Required action: Gather all lines in the records below that include the word "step".

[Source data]
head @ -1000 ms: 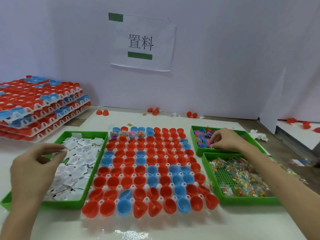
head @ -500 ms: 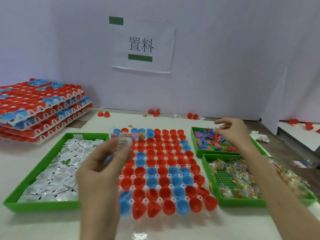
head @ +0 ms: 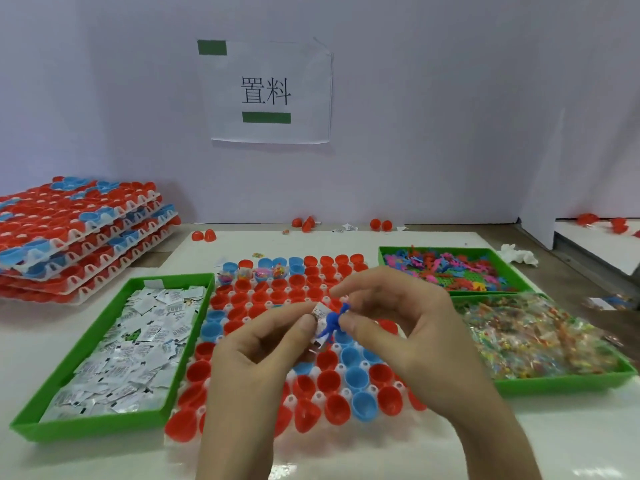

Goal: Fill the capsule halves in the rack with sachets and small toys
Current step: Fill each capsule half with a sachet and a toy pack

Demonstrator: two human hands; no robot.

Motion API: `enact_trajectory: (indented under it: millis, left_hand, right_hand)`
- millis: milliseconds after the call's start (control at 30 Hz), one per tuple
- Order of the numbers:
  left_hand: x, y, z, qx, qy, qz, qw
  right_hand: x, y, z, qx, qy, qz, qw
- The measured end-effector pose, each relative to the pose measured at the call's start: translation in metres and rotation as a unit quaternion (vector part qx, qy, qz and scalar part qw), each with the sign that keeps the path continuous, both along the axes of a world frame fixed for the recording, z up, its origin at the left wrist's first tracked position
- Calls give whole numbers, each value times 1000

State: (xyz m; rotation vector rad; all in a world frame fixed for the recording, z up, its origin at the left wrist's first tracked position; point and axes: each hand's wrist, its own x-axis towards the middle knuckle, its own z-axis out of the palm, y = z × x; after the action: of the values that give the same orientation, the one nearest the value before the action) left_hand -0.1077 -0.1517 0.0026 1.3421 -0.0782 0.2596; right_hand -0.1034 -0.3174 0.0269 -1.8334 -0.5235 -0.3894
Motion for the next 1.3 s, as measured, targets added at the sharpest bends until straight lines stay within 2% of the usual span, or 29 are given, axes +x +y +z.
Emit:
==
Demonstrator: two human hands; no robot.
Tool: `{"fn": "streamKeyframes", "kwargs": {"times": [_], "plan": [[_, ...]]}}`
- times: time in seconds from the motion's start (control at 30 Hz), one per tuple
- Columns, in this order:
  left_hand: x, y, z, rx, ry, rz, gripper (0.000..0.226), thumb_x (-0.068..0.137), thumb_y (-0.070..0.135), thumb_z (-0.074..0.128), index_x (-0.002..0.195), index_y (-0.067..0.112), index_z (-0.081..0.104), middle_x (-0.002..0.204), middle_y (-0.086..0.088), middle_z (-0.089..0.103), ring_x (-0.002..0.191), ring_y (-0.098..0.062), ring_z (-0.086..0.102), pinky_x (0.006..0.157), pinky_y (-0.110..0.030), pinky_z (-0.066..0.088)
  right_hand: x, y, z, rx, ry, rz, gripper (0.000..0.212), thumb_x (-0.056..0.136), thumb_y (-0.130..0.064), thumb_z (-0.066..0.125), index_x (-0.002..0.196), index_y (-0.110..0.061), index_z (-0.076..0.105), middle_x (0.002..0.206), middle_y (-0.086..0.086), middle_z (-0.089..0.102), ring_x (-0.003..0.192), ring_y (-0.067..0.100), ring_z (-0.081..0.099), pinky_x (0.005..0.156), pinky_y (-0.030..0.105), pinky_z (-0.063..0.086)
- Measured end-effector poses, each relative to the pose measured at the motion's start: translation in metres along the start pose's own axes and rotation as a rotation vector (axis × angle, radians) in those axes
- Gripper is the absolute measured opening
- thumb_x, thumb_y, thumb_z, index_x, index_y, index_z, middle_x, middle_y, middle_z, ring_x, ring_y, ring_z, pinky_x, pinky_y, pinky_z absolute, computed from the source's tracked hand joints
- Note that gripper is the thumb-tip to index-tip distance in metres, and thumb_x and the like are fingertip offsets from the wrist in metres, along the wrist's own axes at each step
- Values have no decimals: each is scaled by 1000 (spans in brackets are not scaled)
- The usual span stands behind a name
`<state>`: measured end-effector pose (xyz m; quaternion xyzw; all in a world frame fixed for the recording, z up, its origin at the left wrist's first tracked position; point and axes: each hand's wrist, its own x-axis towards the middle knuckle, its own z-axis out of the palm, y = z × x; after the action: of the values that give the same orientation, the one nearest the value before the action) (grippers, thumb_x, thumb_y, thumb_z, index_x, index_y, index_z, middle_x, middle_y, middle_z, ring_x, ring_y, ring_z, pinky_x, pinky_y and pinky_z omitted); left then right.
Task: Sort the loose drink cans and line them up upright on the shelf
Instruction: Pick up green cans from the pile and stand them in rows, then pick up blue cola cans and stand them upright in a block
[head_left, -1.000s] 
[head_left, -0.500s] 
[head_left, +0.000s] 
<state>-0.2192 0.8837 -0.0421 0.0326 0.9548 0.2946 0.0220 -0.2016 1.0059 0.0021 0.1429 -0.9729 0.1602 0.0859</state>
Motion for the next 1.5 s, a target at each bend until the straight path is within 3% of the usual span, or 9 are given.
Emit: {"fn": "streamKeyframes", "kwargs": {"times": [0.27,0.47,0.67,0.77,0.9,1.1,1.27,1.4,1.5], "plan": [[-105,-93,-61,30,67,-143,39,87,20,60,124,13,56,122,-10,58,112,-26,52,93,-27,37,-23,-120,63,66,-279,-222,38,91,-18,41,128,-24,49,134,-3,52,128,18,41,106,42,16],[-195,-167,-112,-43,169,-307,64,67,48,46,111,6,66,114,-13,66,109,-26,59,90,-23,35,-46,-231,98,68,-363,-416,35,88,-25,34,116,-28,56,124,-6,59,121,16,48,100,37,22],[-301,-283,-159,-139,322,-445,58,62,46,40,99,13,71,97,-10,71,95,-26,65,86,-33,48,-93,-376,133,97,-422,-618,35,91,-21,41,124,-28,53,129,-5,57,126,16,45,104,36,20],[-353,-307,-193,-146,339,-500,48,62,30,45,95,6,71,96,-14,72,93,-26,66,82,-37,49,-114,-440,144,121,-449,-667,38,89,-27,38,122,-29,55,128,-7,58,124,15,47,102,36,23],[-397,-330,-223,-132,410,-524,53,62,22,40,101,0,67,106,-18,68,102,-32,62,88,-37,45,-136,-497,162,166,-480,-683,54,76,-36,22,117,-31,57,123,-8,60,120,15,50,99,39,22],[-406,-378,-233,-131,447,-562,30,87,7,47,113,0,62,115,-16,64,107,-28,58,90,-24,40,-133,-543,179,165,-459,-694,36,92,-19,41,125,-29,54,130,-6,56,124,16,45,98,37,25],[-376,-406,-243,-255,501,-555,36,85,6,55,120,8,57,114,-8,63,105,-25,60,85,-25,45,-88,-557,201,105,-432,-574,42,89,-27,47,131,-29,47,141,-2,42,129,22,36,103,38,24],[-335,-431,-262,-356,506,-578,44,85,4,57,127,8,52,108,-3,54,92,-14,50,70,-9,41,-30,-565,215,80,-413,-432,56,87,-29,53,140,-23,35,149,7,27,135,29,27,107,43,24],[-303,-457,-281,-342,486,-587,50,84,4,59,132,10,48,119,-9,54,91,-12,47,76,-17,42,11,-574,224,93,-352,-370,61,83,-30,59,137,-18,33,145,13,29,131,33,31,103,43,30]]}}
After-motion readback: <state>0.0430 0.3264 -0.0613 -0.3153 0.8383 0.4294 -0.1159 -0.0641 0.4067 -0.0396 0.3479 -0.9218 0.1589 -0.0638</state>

Written solution:
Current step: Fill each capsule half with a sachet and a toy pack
- Note that gripper is the thumb-tip to index-tip distance in metres, and thumb_x and the like are fingertip offsets from the wrist in metres, along the wrist's own axes at each step

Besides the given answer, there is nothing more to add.